The involvement of Richard Grenell, who once served as a key aide to Bush-era U.S. ambassador to the U.N. John Bolton and later worked for Romney’s 2012 campaign, comes as the Bergdahl release has turned into an increasingly vicious partisan issue.
The New York Times reported that “Republican strategists” had arranged an interview for them with men who served in Afghanistan with Bergdahl, who was released after five years of imprisonment by the Taliban in a controversial prisoner swap deal. In the article, the men express their anger at Bergdahl for leaving the base, causing other soldiers to risk their lives looking for him.
The same soldiers also did interviews with The Weekly Standard, the Daily Mail, the Wall Street Journal, and Fox News.
Cody Full, one of the soldiers quoted in the New York Times and other stories, tweeted yesterday about Grenell: “I want to thank @richardgrenell for helping get our platoon’s story out.” Grenell retweeted the tweet, calling Full a “true American hero.”
Grenell is the guy known for juvenile tweeting, John Bolton worshiping and being forced out of the Romney campaign when the his voters found out he was gay. Whatever.
What’s more interesting here is that soldiers apparently believe that a fellow soldier should be left on the battle field because his political views make them suspect he was a deserter. That’s a precedent they might not want to set.

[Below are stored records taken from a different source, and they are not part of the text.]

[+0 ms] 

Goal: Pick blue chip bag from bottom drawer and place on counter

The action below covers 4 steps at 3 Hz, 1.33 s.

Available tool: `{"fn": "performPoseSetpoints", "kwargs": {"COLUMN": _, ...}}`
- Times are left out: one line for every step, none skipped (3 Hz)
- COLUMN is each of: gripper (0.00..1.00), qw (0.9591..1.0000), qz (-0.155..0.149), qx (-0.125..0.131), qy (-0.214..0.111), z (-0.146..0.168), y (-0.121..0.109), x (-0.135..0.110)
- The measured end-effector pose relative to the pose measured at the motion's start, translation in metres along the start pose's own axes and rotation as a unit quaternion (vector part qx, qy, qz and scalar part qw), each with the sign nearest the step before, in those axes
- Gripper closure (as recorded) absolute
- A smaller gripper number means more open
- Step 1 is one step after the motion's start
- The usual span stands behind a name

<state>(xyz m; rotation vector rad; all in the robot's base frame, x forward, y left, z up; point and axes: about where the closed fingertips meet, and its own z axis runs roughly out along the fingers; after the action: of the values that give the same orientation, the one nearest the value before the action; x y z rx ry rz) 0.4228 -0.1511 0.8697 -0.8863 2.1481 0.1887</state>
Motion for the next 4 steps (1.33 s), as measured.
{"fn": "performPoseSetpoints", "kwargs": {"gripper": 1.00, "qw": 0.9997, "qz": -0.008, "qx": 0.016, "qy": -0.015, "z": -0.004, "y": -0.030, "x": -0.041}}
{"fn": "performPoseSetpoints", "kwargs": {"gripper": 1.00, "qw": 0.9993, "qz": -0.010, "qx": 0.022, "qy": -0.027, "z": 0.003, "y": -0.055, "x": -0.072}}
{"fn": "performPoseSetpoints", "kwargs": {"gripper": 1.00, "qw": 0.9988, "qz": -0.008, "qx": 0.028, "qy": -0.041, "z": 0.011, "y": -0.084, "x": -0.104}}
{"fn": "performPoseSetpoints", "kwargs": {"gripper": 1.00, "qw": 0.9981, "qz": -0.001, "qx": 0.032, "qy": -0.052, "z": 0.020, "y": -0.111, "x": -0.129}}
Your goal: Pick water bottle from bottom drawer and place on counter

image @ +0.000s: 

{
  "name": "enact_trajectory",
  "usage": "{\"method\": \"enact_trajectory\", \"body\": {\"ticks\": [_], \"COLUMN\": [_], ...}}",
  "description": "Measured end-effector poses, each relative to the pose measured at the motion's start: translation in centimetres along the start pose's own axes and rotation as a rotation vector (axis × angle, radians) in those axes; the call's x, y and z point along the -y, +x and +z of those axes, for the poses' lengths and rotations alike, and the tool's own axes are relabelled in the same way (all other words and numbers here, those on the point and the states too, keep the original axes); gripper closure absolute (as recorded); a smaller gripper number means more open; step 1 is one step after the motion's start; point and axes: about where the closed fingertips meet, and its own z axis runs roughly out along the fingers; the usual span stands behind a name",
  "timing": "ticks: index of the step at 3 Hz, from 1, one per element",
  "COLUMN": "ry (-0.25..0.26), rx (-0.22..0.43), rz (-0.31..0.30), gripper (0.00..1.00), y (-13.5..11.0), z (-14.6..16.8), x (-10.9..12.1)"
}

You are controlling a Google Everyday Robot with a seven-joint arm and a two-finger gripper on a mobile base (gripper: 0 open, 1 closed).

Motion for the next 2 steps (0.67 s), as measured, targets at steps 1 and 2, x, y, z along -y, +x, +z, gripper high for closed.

I’m genuinely puzzled by this. Do they honestly believe that the US government should have just let this guy rot forever based only upon the “feelings” of some of his fellow soldiers? I can see them insisting that he be investigated or that he be court martialed or something, but to say that he should have been left behind seems a very bizarre position for a soldier to take.
Prisoner swaps have been around forever. George Washington arranged them in the Revolutionary War. And I don’t think anyone has ever suggested that they not be done on the basis of the soldier’s political leanings or the suspicion they might have deserted. And these Guantanamo prisoners aren’t al-Qaeda, they’re Taliban, enemy soldiers in the Afghan War. They are no different than the Nazis we swapped or the Japanese prisoners of war. They aren’t supermen.
And as far as the men who died searching for this fellow, keep in mind that this happens from time to time, as Marines will even go after the bodies of their dead comrades and be killed in the process. (Blackhawk Down was a situation like that.)
There’s something about this conflict that continues to make some Americans see it as an unprecedented threat of such magnitude that rules which have been in place for centuries are no longer operative. They still think of it on the scale of an alien invasion. Still. 13 years after 9/11. I honestly thought that the smoke would have cleared by now. It’s extremely unnerving — and dangerous — that it hasn’t.
I’ve been saying for some time that this notion the Republicans have been vanquished because of their lunatic right wing is premature. Yes, they are on the run on some of the social issues like gay marriage and pot. (Women’srights, not so much.) Huzzah. And both parties are on board with the Big Money Boyz agenda — their differences are mostly pretense. But the national security card is a very, very potent card and they aren’t giving it up. Watch how your allegedly victorious Democratic Party reacts when they are challenged on it. I suspect it won’t be pretty.